SUMO in Q2

At the end of 2010, I issued a challenge to my team: deploy support.mozilla.com continuously by the end of 2011. So, as we move into the last part of Q1, how are we doing, and what’s next?

So Far

This quarter we’ve managed to completely break free from our old svn repository. All our code is in git now. This has simplified our deployments significantly. We’ve also moved a bunch of code from difficult-to-maintain RewriteRules into the product and made it easier to manage.

We’ve still got some work to do on JavaScript unit tests and moving our crontab into version control, but these are both on track for this quarter, we just have to make sure we make the time.

Overall, I think we’ve done pretty well so far this quarter. I would give us a B, and we can still get to an A if we can tackle JS tests and crontabs.

Coming Up

The two things I’d like to see next are faster cycles and moving toward a more CD friendly way of building things. There are two challenges these help address.

Faster release cycles will get us thinking about managing time and planning work when releases aren’t centered around a big piece of functionality. Instead of starting with a big thing and picking a set of little things to lump in with it, we’ll need to balance fixing little things with work on bigger features.

By the beginning of June, I want us to release every week, whether there’s something big or not.

CD also presents a new challenge for big features: how do you deal with code that isn’t completely ready yet?

There are a couple of ways of handling this. One is to use longer-lived feature branches. That works pretty well for desktop software like Firefox where you can hand someone a binary and say “test this.” But it’s a challenge with a web app because, unless we move our staging environments around all the time, it blocks QA from testing something until it’s not only ready but, in fact, already on production.

A better solution is to use feature flags to hide new functionality until it’s ready. In this model, everything lives on the same branch (you still do feature branches for bug fix/review and for those times something does need to live a little longer before merging) and all staging servers—and eventually production—run the same code, but with a different set of flags turned on. You can turn a feature on in production after it’s been verified on stage.

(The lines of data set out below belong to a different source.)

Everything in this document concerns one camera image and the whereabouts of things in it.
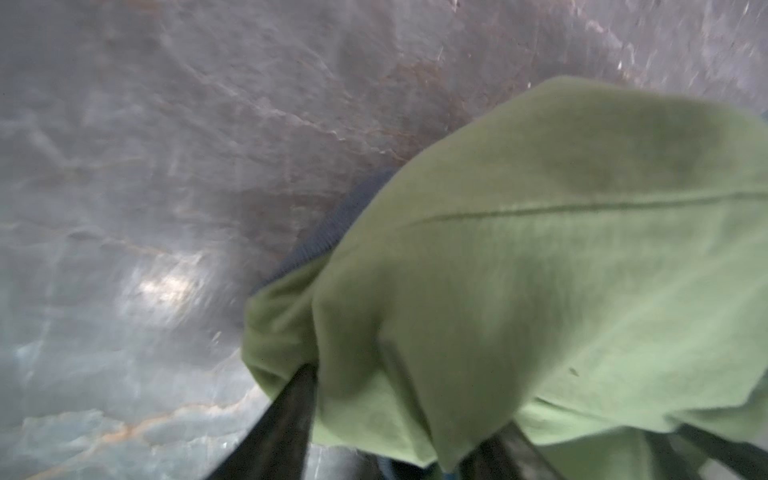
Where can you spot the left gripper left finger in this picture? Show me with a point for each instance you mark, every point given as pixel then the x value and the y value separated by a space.
pixel 276 447

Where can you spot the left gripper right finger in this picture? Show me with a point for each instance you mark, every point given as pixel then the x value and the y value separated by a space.
pixel 507 455

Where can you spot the green tank top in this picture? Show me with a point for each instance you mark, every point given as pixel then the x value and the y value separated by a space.
pixel 586 261

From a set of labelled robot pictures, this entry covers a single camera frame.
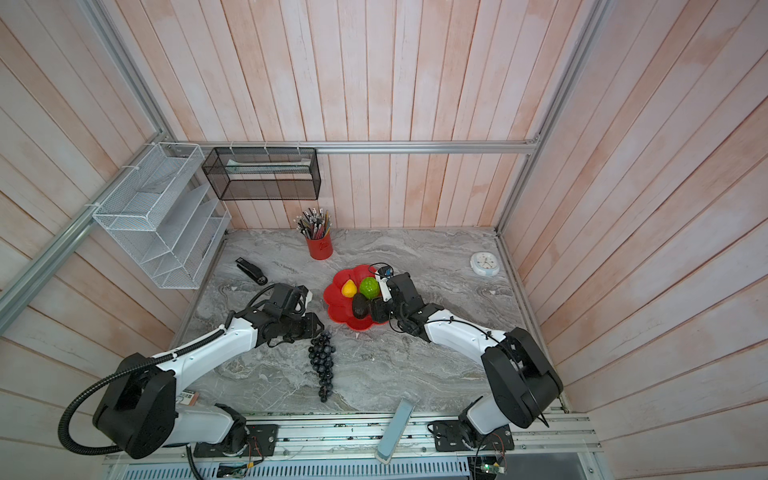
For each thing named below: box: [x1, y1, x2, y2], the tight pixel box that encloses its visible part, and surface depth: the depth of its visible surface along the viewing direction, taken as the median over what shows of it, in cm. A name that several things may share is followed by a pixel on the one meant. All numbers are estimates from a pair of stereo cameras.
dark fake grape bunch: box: [308, 330, 336, 402], surface depth 83 cm
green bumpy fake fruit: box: [359, 276, 380, 300], surface depth 98 cm
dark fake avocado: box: [352, 292, 370, 320], surface depth 97 cm
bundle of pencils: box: [293, 207, 333, 240], surface depth 103 cm
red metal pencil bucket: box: [306, 231, 333, 260], surface depth 107 cm
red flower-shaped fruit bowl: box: [323, 269, 350, 329], surface depth 99 cm
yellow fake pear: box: [341, 279, 357, 298], surface depth 100 cm
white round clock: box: [469, 251, 500, 277], surface depth 109 cm
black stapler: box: [235, 257, 268, 286], surface depth 106 cm

This isn’t easier. It means structuring code differently, thinking about a new set of constraints. It’s what we should do.

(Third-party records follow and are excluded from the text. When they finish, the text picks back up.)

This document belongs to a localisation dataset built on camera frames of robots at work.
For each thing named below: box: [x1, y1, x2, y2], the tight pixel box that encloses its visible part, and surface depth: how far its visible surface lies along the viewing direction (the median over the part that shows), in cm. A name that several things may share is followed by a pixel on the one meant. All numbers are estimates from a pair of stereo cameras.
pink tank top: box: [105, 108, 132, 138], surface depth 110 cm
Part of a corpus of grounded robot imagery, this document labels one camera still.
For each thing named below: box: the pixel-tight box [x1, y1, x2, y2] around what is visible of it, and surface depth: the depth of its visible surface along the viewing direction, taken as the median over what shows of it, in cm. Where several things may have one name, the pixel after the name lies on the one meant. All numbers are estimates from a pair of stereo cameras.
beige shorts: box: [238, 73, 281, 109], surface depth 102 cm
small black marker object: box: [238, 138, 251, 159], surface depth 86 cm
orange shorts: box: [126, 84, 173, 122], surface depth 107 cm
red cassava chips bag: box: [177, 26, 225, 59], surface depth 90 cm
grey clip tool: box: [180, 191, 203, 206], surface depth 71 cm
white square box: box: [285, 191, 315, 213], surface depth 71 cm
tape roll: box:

W**e will screw up, probably a couple of times, before we get this down. That’s why we should start now, when our mistakes will be confined to staging servers.

In Q2 I want us to stop using the ‘next’ branch and start using Waffle to control features until they’re ready.

Not everything needs to hide behind a flag: small bug fixes obviously don’t. This may be giving us a window into what QA is like under CD: big things are manually tested before we turn them on, but little fixes, already verified by the developer and reviewer, make it through to production without manual intervention from QA.

We also need to start planning time to remove flags and dead code once a feature has shipped. That is part of the development cost of a feature, and will hopefully be offset by reducing the time it takes to get something to production once it is ready.

Big Changes

While Q1 has been about a larger set of smaller, more concrete and isolated changes, Q2 is going to be about a smaller set of much bigger changes.

Q1 was about changing our code. Q2 is about changing our thinking.

I’m excited about diving into these challenges. I can’t wait for Q2.